Provided data.
____
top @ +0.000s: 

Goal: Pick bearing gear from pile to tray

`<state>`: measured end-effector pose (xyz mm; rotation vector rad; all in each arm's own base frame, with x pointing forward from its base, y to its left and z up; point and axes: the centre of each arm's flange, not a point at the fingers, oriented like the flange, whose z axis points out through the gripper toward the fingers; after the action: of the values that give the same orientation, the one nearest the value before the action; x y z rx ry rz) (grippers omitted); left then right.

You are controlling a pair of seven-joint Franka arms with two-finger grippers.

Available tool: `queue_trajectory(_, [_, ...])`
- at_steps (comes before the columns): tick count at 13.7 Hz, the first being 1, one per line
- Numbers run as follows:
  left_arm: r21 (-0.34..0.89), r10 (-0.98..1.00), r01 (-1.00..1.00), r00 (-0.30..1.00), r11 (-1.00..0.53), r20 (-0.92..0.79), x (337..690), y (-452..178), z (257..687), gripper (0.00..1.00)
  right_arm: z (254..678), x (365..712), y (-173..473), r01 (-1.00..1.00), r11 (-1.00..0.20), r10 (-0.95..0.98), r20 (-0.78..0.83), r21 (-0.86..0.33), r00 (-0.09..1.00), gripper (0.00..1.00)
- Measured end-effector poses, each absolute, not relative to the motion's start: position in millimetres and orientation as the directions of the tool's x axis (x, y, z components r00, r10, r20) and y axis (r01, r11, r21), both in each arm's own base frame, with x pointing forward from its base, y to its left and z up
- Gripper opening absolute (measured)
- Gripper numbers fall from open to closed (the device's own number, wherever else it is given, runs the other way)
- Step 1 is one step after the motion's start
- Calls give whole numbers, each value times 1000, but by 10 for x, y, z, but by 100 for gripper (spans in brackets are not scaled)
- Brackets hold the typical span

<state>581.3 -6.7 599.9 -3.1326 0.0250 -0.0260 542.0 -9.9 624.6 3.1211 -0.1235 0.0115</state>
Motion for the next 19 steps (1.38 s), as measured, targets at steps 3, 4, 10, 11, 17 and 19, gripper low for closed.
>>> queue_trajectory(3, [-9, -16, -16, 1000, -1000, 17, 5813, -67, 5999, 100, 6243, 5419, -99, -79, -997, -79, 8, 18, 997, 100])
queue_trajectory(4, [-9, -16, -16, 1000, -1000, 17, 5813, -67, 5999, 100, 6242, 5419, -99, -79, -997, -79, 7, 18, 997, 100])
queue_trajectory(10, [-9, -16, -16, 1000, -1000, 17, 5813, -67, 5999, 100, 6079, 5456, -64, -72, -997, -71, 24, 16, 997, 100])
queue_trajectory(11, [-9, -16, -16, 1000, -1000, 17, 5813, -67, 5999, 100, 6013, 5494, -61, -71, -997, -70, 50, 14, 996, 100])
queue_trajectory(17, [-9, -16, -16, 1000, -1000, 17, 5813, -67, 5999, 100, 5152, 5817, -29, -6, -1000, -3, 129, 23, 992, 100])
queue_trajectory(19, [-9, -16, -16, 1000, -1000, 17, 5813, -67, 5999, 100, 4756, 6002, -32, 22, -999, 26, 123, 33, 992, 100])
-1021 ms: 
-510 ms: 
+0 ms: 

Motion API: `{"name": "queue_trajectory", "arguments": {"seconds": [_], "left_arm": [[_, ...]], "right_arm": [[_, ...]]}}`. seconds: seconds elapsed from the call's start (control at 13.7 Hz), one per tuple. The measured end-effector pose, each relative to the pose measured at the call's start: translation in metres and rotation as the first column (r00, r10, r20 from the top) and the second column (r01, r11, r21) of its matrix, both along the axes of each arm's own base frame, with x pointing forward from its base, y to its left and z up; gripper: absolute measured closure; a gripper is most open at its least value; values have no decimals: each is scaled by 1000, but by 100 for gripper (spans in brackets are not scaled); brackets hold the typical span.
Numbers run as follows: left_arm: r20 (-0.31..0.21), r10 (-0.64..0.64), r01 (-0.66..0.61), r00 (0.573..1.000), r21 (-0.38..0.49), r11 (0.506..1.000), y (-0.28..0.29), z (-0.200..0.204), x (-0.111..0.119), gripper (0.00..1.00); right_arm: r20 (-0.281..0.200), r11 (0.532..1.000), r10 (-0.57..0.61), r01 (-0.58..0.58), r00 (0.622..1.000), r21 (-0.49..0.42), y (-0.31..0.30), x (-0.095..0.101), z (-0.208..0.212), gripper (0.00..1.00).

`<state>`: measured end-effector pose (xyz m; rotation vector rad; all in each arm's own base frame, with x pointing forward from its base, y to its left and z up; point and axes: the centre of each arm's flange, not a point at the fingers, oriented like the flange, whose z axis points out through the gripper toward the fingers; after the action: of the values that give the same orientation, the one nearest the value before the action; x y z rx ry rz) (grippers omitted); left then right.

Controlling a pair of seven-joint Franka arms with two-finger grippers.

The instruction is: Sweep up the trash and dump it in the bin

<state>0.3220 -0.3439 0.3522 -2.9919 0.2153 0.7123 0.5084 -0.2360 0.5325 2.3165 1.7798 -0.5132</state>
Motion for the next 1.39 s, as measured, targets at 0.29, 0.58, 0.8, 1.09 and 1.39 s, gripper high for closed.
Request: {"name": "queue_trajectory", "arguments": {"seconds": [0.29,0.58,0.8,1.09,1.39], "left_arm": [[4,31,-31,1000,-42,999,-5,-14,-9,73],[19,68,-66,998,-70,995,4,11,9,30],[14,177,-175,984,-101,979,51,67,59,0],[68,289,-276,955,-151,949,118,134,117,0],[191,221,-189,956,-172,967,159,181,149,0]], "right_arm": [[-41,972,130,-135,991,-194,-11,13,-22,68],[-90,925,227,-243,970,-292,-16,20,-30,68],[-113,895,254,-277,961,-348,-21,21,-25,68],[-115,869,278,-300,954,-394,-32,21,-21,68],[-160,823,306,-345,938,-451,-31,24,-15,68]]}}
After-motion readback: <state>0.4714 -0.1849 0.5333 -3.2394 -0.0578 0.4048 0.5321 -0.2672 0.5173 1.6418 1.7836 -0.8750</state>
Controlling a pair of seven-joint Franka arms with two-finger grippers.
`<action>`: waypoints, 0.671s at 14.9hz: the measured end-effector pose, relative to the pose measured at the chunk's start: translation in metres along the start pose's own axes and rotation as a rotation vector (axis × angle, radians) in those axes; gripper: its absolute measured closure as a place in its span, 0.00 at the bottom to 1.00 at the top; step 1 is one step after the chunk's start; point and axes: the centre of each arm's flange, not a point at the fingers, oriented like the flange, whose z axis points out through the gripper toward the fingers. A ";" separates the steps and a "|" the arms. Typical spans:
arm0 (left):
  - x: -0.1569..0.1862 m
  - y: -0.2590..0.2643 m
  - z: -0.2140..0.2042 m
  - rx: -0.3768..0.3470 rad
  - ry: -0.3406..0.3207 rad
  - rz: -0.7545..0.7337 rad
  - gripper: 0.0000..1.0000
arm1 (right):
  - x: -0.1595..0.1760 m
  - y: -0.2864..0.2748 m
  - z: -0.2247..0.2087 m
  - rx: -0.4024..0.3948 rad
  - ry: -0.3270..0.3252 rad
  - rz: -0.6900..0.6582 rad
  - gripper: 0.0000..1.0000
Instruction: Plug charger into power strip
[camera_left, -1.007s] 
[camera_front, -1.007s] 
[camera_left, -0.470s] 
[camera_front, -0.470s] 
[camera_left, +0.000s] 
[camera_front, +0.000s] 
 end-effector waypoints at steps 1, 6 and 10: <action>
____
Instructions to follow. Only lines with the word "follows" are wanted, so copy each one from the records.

Solution to this task.
- Numbers run as follows:
Numbers run as follows: left_arm: r20 (-0.31..0.21), r10 (-0.64..0.64), r01 (-0.66..0.61), r00 (0.573..1.000), r21 (-0.38..0.49), r11 (0.506..1.000), y (-0.28..0.29), z (-0.200..0.204), x (-0.111..0.119), gripper (0.00..1.00); right_arm: r20 (-0.281..0.200), r11 (0.532..1.000), r10 (-0.57..0.61), r01 (-0.58..0.58), r00 (0.622..1.000), r21 (-0.49..0.42), y (-0.31..0.30), x (-0.095..0.101), z (-0.208..0.212), gripper (0.00..1.00).

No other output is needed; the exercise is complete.